WHAT THE TASK ASKS ->
Report each line of the records below that uses the word "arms".
(DATA EXCERPTS)
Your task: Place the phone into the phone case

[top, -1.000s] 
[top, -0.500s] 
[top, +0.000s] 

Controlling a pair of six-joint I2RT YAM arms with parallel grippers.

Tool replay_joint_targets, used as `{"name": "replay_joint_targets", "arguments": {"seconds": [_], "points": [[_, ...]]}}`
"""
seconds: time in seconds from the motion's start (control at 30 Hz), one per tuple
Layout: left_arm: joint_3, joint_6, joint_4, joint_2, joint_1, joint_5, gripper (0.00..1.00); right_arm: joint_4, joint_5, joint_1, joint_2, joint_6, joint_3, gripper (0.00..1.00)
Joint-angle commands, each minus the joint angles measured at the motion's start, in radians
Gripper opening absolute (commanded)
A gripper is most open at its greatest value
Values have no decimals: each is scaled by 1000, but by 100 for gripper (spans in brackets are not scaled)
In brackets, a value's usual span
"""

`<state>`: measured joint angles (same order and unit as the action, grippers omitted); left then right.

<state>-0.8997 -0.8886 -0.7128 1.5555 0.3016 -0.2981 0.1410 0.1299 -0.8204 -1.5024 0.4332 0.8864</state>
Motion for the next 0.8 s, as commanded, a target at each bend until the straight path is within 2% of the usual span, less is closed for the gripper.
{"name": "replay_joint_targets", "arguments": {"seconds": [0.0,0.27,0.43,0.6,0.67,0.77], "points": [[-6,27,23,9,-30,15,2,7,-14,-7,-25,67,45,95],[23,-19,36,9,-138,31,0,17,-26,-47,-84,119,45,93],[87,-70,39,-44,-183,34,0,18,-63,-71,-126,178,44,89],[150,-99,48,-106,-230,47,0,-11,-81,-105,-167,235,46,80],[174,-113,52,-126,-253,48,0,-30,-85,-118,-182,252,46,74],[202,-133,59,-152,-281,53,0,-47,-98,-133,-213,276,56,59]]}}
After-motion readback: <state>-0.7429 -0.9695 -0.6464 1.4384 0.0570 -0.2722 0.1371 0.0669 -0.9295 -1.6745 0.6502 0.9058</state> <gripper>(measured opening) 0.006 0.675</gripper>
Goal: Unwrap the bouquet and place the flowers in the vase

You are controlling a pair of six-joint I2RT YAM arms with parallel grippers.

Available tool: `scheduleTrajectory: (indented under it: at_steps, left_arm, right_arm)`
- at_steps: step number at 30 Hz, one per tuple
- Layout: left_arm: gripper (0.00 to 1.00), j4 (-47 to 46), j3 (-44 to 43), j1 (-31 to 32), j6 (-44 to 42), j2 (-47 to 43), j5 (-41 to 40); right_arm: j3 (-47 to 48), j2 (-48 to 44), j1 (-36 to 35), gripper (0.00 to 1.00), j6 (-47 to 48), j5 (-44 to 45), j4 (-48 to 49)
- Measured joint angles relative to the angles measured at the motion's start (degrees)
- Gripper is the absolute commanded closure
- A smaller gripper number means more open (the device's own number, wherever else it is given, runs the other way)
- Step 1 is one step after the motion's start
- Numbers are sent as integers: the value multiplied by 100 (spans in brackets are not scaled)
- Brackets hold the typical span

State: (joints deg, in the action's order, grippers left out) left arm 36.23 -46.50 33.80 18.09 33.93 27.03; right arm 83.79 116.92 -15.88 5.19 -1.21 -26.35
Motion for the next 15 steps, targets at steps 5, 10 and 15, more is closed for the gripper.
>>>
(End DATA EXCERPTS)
ANSWER BOX ->
Controlling a pair of six-joint I2RT YAM arms with parallel grippers.
You are controlling a pair of six-joint I2RT YAM arms with parallel grippers.

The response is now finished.